Task instructions
Please reproduce the data exactly and omit the pictures.

Collected data Start Marker

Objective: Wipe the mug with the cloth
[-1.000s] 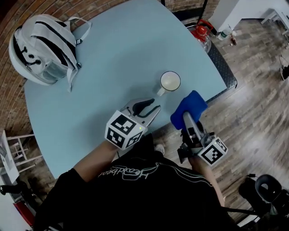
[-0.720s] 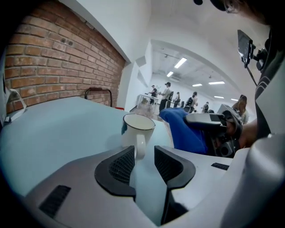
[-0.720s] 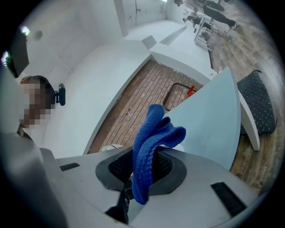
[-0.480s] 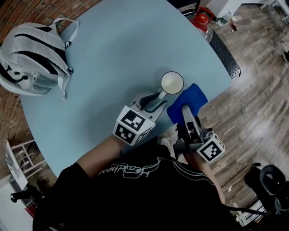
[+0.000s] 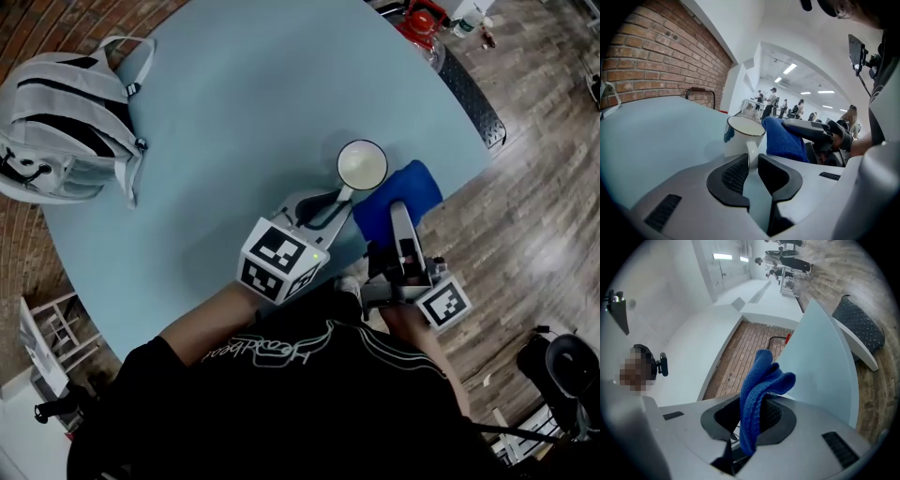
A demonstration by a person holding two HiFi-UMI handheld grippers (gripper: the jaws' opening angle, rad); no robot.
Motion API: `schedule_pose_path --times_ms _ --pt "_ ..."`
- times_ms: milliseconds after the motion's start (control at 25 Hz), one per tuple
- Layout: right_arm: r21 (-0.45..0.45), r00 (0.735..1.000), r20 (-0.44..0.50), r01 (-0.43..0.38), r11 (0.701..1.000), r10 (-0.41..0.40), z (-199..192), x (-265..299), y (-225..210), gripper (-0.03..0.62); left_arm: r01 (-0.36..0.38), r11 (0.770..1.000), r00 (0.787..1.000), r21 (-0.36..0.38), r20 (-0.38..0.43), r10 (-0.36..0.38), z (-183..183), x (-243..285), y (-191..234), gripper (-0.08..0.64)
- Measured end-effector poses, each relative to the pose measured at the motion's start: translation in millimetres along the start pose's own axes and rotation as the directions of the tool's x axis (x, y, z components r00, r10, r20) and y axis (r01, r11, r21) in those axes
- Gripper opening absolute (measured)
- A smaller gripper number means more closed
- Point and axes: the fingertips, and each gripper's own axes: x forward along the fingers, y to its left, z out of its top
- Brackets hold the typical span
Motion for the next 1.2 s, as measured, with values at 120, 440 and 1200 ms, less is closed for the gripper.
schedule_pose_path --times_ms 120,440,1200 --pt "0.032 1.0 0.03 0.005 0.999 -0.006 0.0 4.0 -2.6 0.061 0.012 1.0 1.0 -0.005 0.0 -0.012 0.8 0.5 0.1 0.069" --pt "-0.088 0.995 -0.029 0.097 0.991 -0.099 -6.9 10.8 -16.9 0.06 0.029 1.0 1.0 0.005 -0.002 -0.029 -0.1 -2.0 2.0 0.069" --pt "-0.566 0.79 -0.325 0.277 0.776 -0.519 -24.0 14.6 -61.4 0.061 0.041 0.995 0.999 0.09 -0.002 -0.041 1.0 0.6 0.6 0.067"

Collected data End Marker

Task result
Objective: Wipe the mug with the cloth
[-1.000s] 
[-0.720s] 
[-0.720s] 
[-0.480s] 
[+0.000s] 
A demonstration by a person holding two HiFi-UMI handheld grippers (gripper: the jaws' opening angle, rad); no robot.
Motion API: `schedule_pose_path --times_ms _ --pt "_ ..."`
- times_ms: milliseconds after the motion's start (control at 25 Hz), one per tuple
- Layout: right_arm: r21 (-0.45..0.45), r00 (0.735..1.000), r20 (-0.44..0.50), r01 (-0.43..0.38), r11 (0.701..1.000), r10 (-0.41..0.40), z (-199..192), x (-265..299), y (-225..210), gripper (-0.03..0.62); left_arm: r01 (-0.36..0.38), r11 (0.770..1.000), r00 (0.787..1.000), r21 (-0.36..0.38), r20 (-0.38..0.43), r10 (-0.36..0.38), z (-183..183), x (-243..285), y (-191..234), gripper (-0.08..0.64)
- Measured end-effector poses, each relative to the pose measured at the motion's start: translation in millimetres along the start pose's own axes and rotation as the directions of the tool's x axis (x, y, z components r00, r10, r20) and y axis (r01, r11, r21) in those axes
- Gripper opening absolute (measured)
- A smaller gripper number means more closed
- Point and axes: the fingertips, and each gripper's own axes: x forward along the fingers, y to its left, z out of its top
- Brackets hold the typical span
Motion for the next 1.2 s, as measured, with values at 120, 440 and 1200 ms, less is closed for the gripper.
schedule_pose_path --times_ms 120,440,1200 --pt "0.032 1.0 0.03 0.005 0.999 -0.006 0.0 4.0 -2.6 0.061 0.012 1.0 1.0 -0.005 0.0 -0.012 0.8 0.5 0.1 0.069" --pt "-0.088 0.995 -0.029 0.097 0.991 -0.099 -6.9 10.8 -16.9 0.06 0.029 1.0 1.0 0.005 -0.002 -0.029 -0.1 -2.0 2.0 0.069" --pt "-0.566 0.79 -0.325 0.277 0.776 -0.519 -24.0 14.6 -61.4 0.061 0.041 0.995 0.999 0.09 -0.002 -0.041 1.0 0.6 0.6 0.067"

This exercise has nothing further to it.